- **Directions**: Exact copy, no pictures: repeat the data that follows.

Data below START

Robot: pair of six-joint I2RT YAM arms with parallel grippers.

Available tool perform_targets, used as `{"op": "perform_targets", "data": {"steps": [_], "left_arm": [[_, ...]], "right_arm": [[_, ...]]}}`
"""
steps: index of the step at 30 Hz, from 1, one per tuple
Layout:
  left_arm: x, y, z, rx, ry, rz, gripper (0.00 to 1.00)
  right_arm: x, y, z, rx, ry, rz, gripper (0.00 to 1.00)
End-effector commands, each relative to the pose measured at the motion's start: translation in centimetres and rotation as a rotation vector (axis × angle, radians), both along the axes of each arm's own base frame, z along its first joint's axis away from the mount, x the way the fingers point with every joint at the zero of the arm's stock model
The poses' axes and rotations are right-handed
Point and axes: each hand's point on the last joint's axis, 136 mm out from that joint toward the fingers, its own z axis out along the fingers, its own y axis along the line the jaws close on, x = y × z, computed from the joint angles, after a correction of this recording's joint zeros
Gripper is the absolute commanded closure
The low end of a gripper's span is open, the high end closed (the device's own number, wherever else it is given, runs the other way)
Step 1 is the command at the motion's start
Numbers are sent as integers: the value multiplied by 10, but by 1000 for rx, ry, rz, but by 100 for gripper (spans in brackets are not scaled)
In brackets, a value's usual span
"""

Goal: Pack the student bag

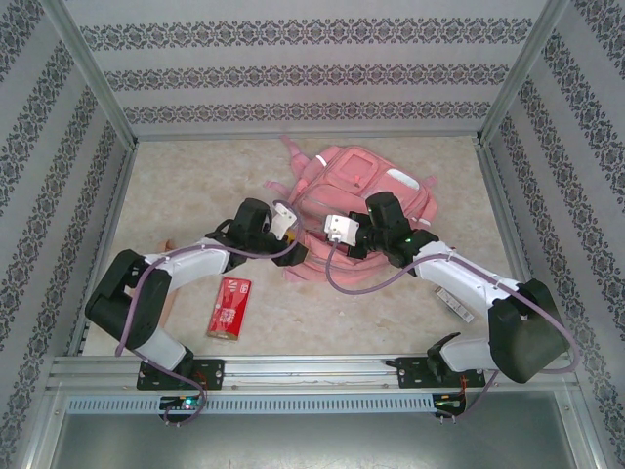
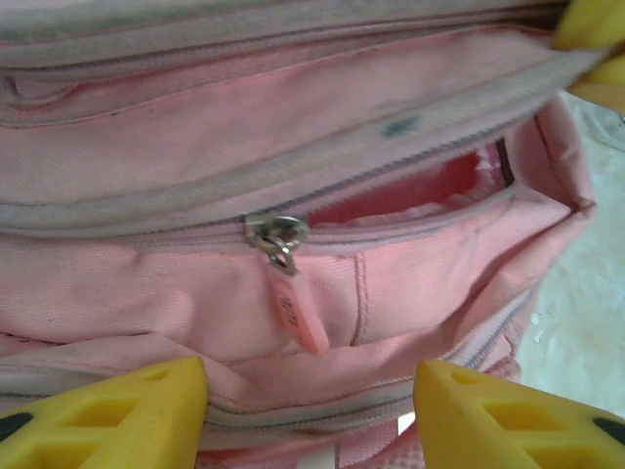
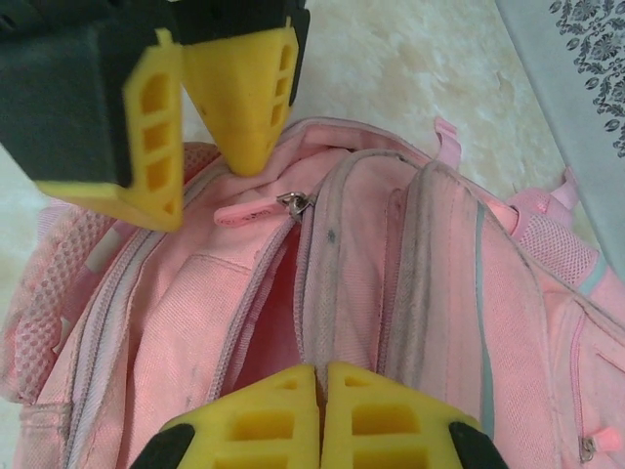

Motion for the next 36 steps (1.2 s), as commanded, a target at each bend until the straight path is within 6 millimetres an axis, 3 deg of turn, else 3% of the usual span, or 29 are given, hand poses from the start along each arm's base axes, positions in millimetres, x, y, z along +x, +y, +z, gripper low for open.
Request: {"op": "perform_targets", "data": {"steps": [1, 5, 10, 14, 19, 27, 30, 34, 36], "left_arm": [[20, -7, 11, -14, -52, 36, 43], [27, -10, 10, -2, -67, 34, 48], [31, -11, 7, 14, -100, 9, 65], [23, -20, 11, -12, -124, -78, 100], [18, -10, 23, -25, -185, -111, 100], [49, 61, 26, 60, -213, 84, 100], [59, 69, 25, 93, -211, 107, 100], [51, 49, 27, 3, -155, 13, 100], [47, 44, 29, -20, -158, 3, 100]], "right_arm": [[-12, 16, 29, 120, -36, 86, 100], [-19, 20, 32, 138, -32, 109, 100], [-31, 26, 34, 161, -25, 163, 100], [-33, 25, 31, 152, -27, 171, 100], [-40, 16, 17, 66, -44, 206, 100], [-62, -6, -26, -190, -108, 318, 100], [-63, -7, -30, -199, -105, 323, 100], [-62, -2, -36, -180, -86, 282, 49], [-59, 6, -29, -118, -50, 216, 37]]}}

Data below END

- **Solution to this exercise**:
Robot: pair of six-joint I2RT YAM arms with parallel grippers.

Available tool perform_targets, used as `{"op": "perform_targets", "data": {"steps": [_], "left_arm": [[_, ...]], "right_arm": [[_, ...]]}}`
"""
steps: index of the step at 30 Hz, from 1, one per tuple
Layout:
  left_arm: x, y, z, rx, ry, rz, gripper (0.00 to 1.00)
  right_arm: x, y, z, rx, ry, rz, gripper (0.00 to 1.00)
End-effector commands, each relative to the pose measured at the motion's start: translation in centimetres and rotation as a rotation vector (axis × angle, radians), both along the axes of each arm's own base frame, z along its first joint's axis away from the mount, x the way the fingers point with every joint at the zero of the arm's stock model
The poses' axes and rotations are right-handed
Point and axes: each hand's point on the last joint's axis, 136 mm out from that joint toward the fingers, its own z axis out along the fingers, its own y axis along the line the jaws close on, x = y × z, computed from the joint angles, after a correction of this recording's joint zeros
Gripper is the absolute commanded closure
The low end of a gripper's span is open, the high end closed (the device's own number, wherever else it is given, runs the other way)
Step 1 is the command at the motion's start
Numbers are sent as integers: the value multiplied by 10, but by 1000 for rx, ry, rz, but by 100 for gripper (spans in brackets are not scaled)
In brackets, a value's usual span
"""

Goal: Pack the student bag


Motion for the next 36 steps (1.2 s), as commanded, a target at each bend until the straight path is within 6 millimetres an axis, 3 deg of turn, else 3% of the usual span, or 29 are given, hand poses from the start along each arm's base axes, positions in millimetres, x, y, z along +x, +y, +z, gripper low for open.
Request: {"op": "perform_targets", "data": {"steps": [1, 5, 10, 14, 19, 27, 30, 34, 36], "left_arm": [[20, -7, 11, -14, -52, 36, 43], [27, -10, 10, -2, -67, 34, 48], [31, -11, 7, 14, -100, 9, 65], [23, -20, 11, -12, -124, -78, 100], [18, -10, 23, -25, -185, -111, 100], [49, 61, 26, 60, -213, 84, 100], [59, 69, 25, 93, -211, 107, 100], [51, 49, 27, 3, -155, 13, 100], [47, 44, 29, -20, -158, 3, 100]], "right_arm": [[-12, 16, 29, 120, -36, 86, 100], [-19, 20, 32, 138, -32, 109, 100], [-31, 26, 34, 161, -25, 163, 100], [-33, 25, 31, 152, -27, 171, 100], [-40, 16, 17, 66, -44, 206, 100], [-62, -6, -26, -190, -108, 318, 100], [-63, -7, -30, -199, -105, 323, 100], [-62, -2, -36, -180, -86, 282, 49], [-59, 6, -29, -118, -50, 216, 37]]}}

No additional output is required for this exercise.